There are different containers for saving a vocabulary, e.g. list or dictionary. Most often, dictionary is used, since it is faster, and can handle larger data in memory.

In [None]:
vocabulary = {}

vocabulary["<sos>"] = 1
vocabulary["<eos>"] = 2

for review in cleanedTokenizedReviews: #for each review in reviews
    for token in review: #for each token in review
        if vocabulary.get(token) == None: #if that token is not in the vocabulary
            vocabulary[token] = len(vocabulary)+1 #add a key-value of token-integer


We also need inversed vocabulary. Inversed vocabulary is used when we have indices (e.g. prediction of Machine learning models) and want to obtain the original tokens.

In [None]:
inverseVocab = {item[1]:item[0] for item in vocabulary.items()} #inverse of vocabulary, that is integer-token

##Ordinal encoding
Once we computed vocabulary, so we can replace each token in our dataset, by its index in the dictionry. 

**@TODO_5** replace ##### with a line of code.

In [None]:
ordinalReviews = [] #creating a list for new dataset
##### # for each review in cleanedTokenizedReviews
    ordinalReview = [] #a list for ordinal encoding of review
    ##### #for each token in review
        ##### #append vocabulary[token] to ordinalReview
    ##### # append each ordinalized review to ordinalReviews

## Zero padding
For a learning machine, we need to make the length of all sentences the same. This process is called zero padding. We assume a maximum length for each sentence, and add zeros the the begining (or to the end) of each sentence.

In [None]:
#zero padding
paddedReviews = []
for review in ordinalReviews: #for each review in reviews
    pad = [0]*max_len # make a pad of zeros (fixed size)
    pad[-len(review):] = review #that our sentence fits at the most end of this pad
    paddedReviews.append(pad) #append to create a new dataset


And finally, translate our dataset, into an array of shape numberOfReview*MaximumLength

In [None]:
import numpy as np
X = np.array([np.array(review) for review in paddedReviews]).reshape((len(paddedReviews), max_len))
print(X.shape)

##labels
But Don't forget the labels. Labels for sentiment analysis are per-sentence, and we can modify them at the end. For computing labels, we replaces positive with integer 1, and negative with integer 0. 

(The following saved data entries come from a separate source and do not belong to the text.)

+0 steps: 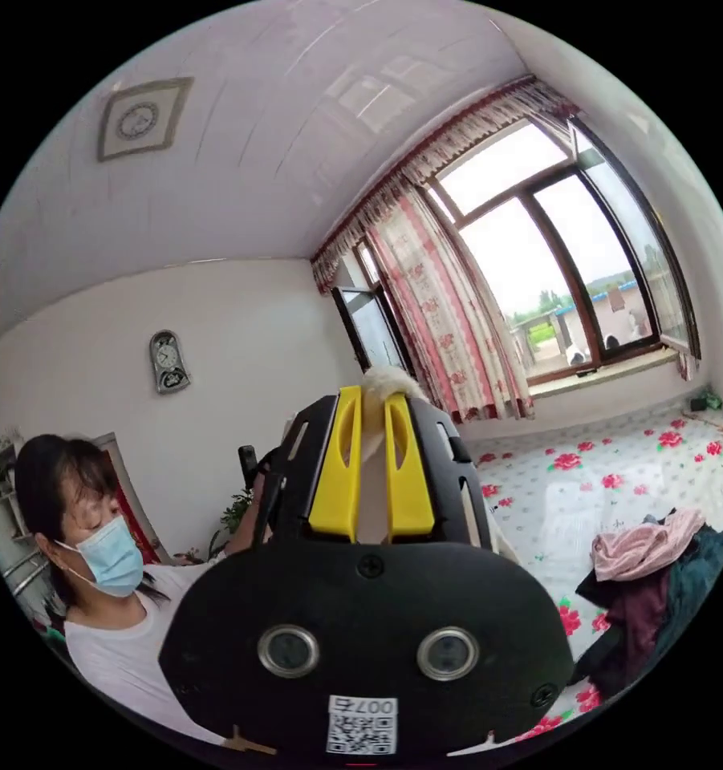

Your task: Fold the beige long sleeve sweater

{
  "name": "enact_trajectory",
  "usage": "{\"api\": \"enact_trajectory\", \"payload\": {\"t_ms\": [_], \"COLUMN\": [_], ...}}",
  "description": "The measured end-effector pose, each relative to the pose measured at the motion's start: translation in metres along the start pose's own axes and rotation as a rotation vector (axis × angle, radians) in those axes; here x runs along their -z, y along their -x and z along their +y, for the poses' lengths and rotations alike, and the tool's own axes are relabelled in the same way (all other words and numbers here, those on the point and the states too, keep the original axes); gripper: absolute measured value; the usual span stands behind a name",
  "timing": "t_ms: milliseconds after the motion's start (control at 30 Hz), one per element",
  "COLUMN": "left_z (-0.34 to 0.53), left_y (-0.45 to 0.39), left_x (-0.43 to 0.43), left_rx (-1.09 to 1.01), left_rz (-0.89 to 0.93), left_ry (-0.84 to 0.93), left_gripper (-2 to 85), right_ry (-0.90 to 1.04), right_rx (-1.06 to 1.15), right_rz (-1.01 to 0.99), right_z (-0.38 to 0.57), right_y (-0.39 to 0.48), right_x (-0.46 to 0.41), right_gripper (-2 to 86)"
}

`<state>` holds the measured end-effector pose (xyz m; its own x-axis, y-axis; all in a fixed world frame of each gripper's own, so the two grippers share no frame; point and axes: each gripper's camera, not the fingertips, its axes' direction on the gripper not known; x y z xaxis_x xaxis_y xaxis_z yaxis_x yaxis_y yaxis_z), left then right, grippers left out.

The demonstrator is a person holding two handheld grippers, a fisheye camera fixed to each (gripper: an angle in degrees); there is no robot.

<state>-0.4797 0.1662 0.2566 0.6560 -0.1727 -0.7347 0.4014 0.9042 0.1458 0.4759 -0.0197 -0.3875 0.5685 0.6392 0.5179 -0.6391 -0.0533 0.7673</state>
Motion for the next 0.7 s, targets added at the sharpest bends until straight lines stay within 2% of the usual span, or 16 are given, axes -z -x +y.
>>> {"api": "enact_trajectory", "payload": {"t_ms": [100, 200, 267, 333, 367, 400, 433, 500, 600, 700], "left_z": [0.007, 0.056, 0.132, 0.200, 0.252, 0.309, 0.338, 0.456, 0.556, 0.585], "left_y": [-0.099, -0.141, -0.160, -0.157, -0.148, -0.132, -0.125, -0.101, -0.082, -0.086], "left_x": [0.041, 0.055, 0.057, 0.051, 0.044, 0.034, 0.029, 0.007, -0.012, -0.023], "left_rx": [-0.240, -0.300, -0.266, -0.168, -0.045, 0.132, 0.214, 0.481, 0.722, 0.772], "left_rz": [-0.102, -0.169, -0.241, -0.298, -0.348, -0.388, -0.411, -0.495, -0.508, -0.510], "left_ry": [-0.040, 0.004, 0.107, 0.243, 0.346, 0.468, 0.536, 0.777, 0.950, 1.032], "left_gripper": [3.5, 3.5, 3.6, 3.7, 3.7, 3.7, 3.7, 3.7, 3.8, 4.0], "right_ry": [-0.032, 0.050, 0.156, 0.322, 0.371, 0.478, 0.581, 0.738, 1.014, 1.206], "right_rx": [0.190, 0.236, 0.227, 0.169, 0.146, 0.067, -0.059, -0.284, -0.522, -0.582], "right_rz": [-0.023, -0.048, -0.057, -0.050, -0.041, -0.027, -0.014, 0.024, 0.055, 0.033], "right_z": [0.024, 0.080, 0.131, 0.219, 0.244, 0.298, 0.356, 0.454, 0.602, 0.676], "right_y": [0.039, 0.041, 0.029, -0.001, -0.010, -0.034, -0.063, -0.110, -0.160, -0.172], "right_x": [0.031, 0.047, 0.048, 0.041, 0.037, 0.027, 0.016, -0.001, -0.023, -0.028], "right_gripper": [1.9, 2.0, 2.0, 2.1, 2.1, 2.1, 2.2, 2.4, 2.8, 3.5]}}
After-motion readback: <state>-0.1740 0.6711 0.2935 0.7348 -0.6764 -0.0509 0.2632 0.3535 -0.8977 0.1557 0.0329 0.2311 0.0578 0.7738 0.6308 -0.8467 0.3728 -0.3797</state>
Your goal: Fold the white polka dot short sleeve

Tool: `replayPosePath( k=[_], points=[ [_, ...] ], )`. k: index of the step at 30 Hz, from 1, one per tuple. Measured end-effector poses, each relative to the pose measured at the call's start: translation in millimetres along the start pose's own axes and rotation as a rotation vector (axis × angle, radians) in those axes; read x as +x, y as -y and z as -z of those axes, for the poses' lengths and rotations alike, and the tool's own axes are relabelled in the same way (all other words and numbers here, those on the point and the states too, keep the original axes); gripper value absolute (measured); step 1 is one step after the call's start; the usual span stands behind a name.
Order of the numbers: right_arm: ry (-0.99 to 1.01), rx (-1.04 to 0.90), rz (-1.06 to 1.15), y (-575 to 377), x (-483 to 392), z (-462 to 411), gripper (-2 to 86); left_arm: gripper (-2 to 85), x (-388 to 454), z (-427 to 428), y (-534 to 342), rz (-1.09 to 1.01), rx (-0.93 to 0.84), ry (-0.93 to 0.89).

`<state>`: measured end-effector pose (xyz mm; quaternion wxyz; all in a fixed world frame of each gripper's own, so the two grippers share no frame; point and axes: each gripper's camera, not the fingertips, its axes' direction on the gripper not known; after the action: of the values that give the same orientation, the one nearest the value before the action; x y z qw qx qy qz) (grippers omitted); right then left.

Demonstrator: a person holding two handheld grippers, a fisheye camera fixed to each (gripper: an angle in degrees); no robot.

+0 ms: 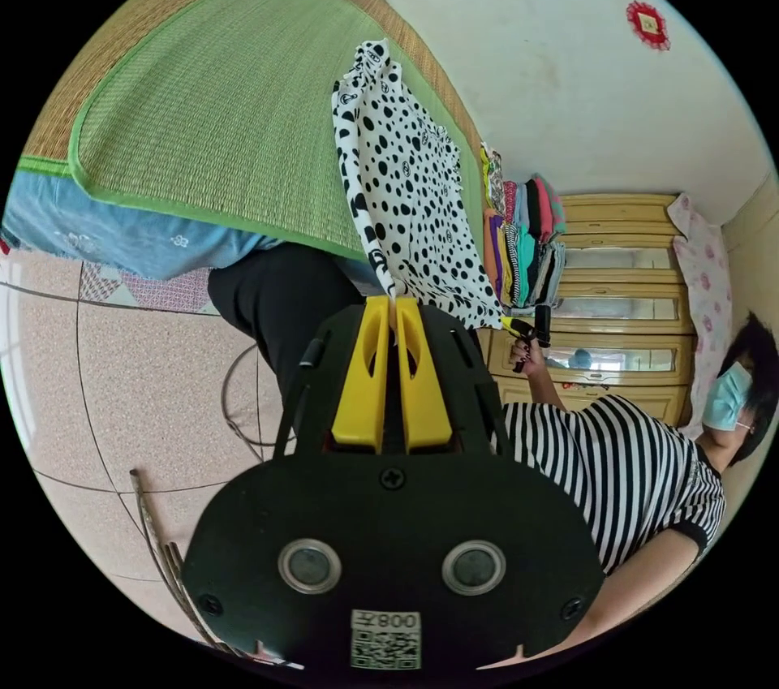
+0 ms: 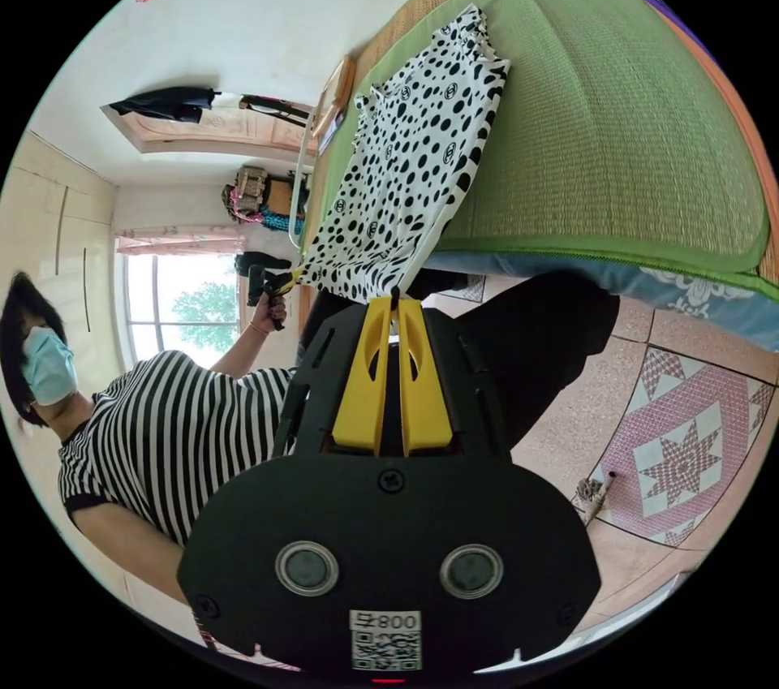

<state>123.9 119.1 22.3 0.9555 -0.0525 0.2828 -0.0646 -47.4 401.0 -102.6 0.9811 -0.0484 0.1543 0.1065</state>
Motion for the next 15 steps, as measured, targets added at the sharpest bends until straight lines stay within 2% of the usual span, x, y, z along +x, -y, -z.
replayPosePath(
  k=[15],
  points=[
    [0.084, 0.074, 0.000, -66.8, 0.9, 35.7, 1.1, 1.2, 72.5, -18.8, -111.5, -0.026, -0.009, -0.057]
  ],
)
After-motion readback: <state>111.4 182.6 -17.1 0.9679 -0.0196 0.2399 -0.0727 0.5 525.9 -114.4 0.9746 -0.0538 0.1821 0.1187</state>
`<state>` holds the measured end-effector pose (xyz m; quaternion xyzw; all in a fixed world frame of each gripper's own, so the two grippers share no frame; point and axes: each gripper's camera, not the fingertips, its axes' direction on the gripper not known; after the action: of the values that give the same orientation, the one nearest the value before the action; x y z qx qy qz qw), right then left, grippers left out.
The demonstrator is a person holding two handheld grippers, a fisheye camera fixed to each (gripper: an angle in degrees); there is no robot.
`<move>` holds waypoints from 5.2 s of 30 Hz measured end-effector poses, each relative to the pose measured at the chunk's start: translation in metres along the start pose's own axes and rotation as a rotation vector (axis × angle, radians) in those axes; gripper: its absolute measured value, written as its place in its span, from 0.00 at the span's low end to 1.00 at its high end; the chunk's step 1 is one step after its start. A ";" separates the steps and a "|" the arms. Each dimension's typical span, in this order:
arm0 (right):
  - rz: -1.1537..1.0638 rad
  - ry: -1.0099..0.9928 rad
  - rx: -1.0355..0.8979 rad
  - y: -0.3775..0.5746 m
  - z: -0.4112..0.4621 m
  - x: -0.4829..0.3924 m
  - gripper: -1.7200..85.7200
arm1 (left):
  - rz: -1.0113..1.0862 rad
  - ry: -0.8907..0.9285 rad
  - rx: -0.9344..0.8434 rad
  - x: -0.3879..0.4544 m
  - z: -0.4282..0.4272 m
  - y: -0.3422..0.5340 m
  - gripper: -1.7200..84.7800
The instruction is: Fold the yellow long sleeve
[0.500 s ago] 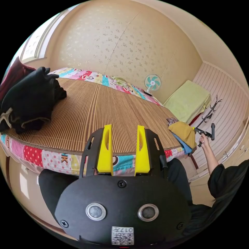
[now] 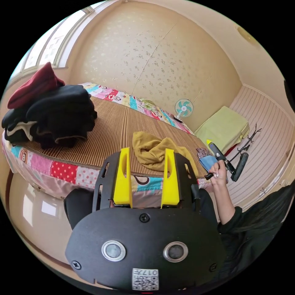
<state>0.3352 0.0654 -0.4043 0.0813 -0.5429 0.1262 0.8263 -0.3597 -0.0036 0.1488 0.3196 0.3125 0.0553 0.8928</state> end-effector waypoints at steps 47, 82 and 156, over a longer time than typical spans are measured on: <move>-0.053 -0.199 -0.422 -0.021 0.084 0.167 0.12 | 0.120 0.077 -0.448 0.016 0.013 0.023 0.14; 0.031 0.173 -1.101 0.051 0.404 0.051 0.10 | -0.013 -0.226 -0.730 0.117 0.343 -0.107 0.16; 0.667 0.062 -0.456 -0.043 0.059 0.206 0.06 | 0.017 0.089 -0.613 0.097 0.148 -0.002 0.01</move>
<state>0.3745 0.0330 -0.1914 -0.2884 -0.5282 0.2660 0.7531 -0.1947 -0.0550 0.1856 0.0352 0.3171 0.1684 0.9327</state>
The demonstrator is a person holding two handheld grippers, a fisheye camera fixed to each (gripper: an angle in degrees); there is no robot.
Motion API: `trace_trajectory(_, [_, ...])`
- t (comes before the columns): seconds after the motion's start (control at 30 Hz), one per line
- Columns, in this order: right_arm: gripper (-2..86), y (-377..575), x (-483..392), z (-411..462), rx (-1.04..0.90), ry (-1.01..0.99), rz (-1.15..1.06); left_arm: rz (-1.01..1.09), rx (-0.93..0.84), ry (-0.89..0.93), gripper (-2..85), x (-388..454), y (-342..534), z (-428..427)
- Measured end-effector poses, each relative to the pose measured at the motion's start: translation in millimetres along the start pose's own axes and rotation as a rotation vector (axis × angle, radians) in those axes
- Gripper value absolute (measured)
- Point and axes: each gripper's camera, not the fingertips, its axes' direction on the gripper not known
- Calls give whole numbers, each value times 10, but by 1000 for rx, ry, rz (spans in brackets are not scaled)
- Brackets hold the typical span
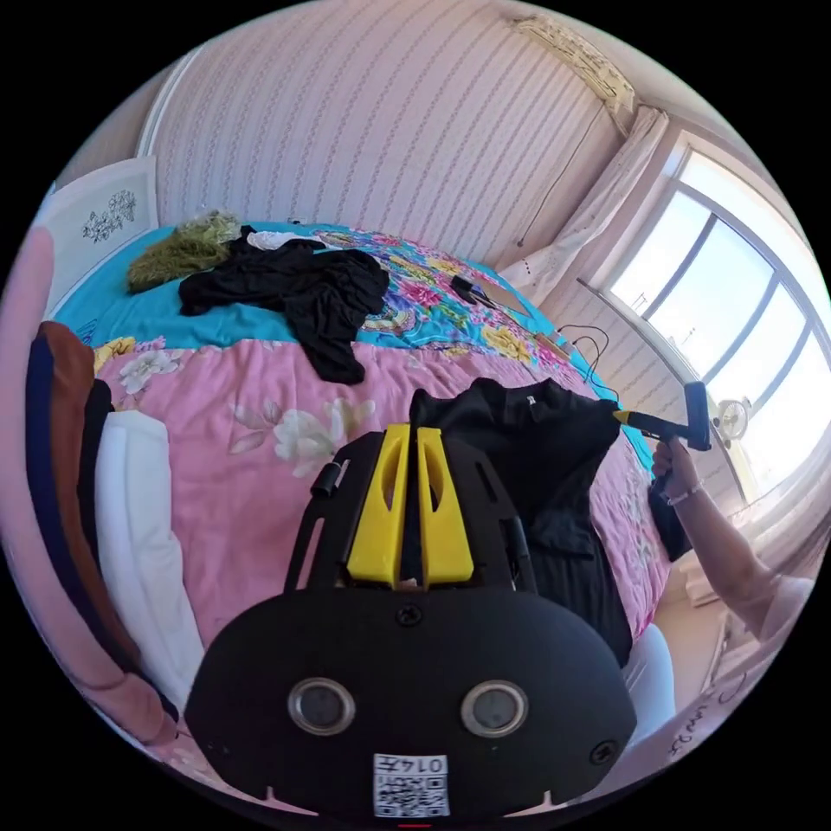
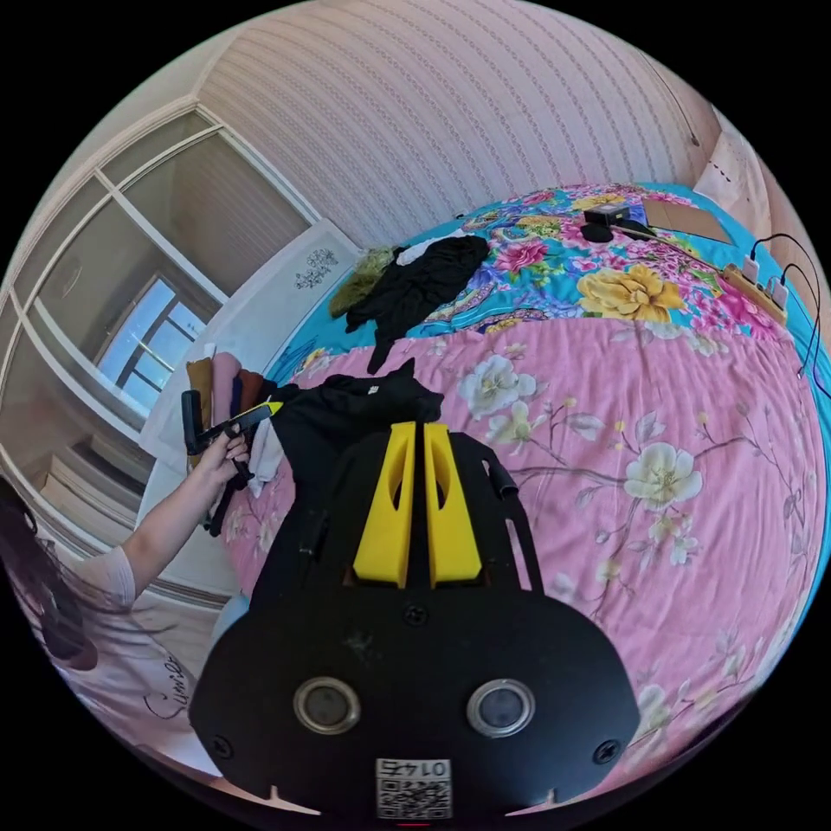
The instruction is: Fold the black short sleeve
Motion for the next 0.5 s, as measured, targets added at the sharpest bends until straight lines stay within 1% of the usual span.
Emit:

**@TODO_6** Replace ##### with a line of code.

In [None]:
#labels
y = []
##### #for each sentiment in sentiments
    ##### # if it is positive append 1 to y
        #####
    #####
        ##### #else, append 0 to y
        
y = np.asarray(y)   

#Conclusion
 **@TODO_7** Answer the following questions 

This notebook showed a simple solution to text preprocessing, before passing text to learning machines. the code of above, was simple, and from basics. There are many libraries that can do each of these tasks, simpler and faster. 

1. Can you find a replacement for zeropadding? 

2. Take a look into https://www.tensorflow.org/api_docs/python/tf/keras/preprocessing . Which functions you find useful for text preprocessing? 

3. We did not cover one-hot encoding here. Use the function keras.utils.to_categorical to translate y (ordinal encoding), to one hot encoding.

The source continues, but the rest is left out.